(PROVIDED MATERIAL Opens)

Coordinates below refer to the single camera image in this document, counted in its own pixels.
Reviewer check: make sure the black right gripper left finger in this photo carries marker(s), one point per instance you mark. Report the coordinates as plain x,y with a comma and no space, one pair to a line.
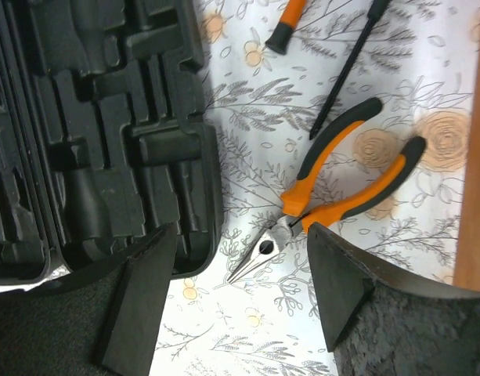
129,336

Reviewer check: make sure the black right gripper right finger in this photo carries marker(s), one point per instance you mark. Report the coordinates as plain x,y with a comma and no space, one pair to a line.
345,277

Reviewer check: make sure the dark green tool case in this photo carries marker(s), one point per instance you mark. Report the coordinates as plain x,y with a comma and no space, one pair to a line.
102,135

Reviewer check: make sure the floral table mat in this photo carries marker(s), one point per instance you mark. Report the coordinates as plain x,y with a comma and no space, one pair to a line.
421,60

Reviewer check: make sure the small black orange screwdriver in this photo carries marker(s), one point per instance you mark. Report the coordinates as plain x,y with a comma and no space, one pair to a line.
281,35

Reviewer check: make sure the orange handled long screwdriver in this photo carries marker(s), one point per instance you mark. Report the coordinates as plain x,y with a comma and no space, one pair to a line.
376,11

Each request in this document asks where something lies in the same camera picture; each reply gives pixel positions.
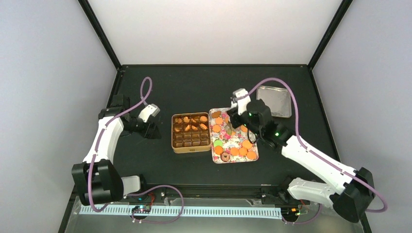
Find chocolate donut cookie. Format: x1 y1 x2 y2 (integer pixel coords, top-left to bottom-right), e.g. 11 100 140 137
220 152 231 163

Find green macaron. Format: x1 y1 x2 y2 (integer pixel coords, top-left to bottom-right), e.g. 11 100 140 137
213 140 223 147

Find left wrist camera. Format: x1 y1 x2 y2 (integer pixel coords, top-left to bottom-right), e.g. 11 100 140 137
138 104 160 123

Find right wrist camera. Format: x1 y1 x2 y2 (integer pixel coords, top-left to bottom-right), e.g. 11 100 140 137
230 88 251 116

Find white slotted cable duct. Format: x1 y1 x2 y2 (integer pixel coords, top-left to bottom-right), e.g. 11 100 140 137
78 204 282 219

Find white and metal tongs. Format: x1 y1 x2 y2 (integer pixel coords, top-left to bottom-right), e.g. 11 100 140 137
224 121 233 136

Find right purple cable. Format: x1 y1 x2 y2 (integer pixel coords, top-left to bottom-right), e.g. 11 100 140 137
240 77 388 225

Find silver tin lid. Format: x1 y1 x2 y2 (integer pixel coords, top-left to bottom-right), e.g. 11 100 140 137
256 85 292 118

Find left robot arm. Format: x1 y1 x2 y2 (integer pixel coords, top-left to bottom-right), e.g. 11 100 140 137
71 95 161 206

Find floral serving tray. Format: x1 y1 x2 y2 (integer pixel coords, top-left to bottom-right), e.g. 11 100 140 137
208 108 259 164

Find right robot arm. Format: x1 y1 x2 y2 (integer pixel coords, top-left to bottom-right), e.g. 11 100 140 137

(PROVIDED MATERIAL Closes)
(PROVIDED MATERIAL Opens)

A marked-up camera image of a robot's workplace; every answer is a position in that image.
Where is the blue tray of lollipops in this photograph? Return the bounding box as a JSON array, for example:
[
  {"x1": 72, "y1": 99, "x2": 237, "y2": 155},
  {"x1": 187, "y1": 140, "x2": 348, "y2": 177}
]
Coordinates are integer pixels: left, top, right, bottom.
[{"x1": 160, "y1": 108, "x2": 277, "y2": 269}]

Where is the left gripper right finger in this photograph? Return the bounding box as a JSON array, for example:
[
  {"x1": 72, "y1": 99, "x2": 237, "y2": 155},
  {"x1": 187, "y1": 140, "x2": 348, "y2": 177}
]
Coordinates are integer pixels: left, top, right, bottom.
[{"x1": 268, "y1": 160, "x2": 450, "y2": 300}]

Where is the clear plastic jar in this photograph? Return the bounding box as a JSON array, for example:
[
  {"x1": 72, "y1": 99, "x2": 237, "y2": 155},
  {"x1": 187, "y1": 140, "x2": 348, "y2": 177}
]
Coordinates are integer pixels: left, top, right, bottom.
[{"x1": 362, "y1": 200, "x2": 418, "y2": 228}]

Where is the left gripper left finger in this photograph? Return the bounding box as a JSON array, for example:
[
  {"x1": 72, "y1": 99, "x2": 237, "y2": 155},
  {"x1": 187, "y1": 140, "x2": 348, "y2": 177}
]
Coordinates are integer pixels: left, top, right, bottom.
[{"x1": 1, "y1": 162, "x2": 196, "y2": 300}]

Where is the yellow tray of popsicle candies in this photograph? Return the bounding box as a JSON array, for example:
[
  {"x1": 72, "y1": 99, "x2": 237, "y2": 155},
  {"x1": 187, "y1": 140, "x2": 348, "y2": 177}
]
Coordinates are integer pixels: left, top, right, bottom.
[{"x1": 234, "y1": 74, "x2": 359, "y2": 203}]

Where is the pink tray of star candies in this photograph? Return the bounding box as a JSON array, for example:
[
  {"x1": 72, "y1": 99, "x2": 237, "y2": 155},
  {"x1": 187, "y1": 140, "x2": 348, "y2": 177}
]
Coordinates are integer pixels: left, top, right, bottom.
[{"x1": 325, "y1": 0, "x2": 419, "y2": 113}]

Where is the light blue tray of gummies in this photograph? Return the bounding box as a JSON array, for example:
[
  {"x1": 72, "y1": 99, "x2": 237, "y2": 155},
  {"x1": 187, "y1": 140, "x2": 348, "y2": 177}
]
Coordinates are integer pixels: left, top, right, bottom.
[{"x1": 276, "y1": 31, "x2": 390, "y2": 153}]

(PROVIDED MATERIAL Closes)

> WORK TO COMPLETE
Every line with "candies" in it should be copied from the entries above.

> TASK ANSWER
Where is the yellow tray of popsicle candies in this photograph? Return the bounding box as a JSON array, for example:
Where is the pink tray of star candies in this photograph? Return the bounding box as a JSON array, for example:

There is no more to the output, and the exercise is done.